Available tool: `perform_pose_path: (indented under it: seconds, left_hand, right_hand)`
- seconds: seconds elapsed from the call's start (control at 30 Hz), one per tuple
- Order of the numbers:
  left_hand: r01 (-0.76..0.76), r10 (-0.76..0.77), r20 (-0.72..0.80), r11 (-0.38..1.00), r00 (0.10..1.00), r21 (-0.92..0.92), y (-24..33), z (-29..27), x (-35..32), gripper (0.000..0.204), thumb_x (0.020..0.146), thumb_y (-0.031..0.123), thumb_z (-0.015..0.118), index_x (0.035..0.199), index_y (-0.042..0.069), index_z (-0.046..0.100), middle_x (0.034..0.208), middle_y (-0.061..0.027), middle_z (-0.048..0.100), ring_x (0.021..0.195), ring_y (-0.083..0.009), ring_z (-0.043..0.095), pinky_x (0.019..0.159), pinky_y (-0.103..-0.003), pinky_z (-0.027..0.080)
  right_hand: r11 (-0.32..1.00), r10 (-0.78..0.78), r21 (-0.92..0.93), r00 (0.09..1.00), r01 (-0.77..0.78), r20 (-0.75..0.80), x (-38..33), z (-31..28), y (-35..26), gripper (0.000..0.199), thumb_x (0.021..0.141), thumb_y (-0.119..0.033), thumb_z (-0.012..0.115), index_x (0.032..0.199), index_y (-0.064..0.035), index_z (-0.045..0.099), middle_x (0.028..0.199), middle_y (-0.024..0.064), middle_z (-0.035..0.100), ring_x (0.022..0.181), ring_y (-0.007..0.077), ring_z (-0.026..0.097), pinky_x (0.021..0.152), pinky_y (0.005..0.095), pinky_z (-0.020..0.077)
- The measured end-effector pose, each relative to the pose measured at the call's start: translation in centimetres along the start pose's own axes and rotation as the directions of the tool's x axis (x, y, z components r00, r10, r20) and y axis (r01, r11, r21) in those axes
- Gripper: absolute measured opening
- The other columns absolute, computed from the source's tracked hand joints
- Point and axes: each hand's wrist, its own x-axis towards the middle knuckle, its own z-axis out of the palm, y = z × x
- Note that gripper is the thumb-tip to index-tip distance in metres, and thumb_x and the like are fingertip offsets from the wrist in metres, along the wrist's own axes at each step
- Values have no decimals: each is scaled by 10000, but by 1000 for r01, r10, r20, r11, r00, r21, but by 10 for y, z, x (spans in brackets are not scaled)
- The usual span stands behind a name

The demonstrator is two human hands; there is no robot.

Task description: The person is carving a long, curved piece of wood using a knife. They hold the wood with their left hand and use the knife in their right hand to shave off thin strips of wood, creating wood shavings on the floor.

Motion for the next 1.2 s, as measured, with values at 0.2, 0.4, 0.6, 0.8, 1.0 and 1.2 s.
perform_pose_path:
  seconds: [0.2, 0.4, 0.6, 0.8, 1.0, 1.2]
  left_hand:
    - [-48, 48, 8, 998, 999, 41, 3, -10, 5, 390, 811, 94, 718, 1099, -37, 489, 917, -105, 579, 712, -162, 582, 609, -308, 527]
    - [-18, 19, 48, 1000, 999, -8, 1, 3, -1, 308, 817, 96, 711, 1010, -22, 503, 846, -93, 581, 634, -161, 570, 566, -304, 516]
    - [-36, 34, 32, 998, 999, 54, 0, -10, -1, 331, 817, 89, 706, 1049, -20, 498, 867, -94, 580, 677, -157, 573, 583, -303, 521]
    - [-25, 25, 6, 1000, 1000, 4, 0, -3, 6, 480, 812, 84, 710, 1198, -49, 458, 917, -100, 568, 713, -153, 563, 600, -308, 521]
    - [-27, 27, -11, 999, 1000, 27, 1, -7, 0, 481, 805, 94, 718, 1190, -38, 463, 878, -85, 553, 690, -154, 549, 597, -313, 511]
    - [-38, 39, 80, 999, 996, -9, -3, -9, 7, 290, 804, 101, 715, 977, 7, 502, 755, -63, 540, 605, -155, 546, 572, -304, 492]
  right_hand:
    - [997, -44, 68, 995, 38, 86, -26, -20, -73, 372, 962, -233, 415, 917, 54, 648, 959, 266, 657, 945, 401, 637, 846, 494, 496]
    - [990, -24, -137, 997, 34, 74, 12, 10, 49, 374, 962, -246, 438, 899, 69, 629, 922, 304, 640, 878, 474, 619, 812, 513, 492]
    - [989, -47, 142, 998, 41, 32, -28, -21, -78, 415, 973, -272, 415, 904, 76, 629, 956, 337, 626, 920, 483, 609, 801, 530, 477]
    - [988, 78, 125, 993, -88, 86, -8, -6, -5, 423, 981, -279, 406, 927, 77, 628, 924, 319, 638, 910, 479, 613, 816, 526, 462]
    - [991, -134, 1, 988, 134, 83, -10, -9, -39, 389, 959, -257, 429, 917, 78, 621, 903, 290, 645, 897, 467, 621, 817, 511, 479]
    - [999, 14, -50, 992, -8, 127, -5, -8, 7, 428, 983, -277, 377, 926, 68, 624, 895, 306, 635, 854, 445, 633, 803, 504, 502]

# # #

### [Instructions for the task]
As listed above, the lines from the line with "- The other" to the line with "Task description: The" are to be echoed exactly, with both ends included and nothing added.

### [Answer section]
- The other columns absolute, computed from the source's tracked hand joints
- Point and axes: each hand's wrist, its own x-axis towards the middle knuckle, its own z-axis out of the palm, y = z × x
- Note that gripper is the thumb-tip to index-tip distance in metres, and thumb_x and the like are fingertip offsets from the wrist in metres, along the wrist's own axes at each step
- Values have no decimals: each is scaled by 10000, but by 1000 for r01, r10, r20, r11, r00, r21, but by 10 for y, z, x (spans in brackets are not scaled)
- The usual span stands behind a name

The demonstrator is two human hands; there is no robot.

Task description: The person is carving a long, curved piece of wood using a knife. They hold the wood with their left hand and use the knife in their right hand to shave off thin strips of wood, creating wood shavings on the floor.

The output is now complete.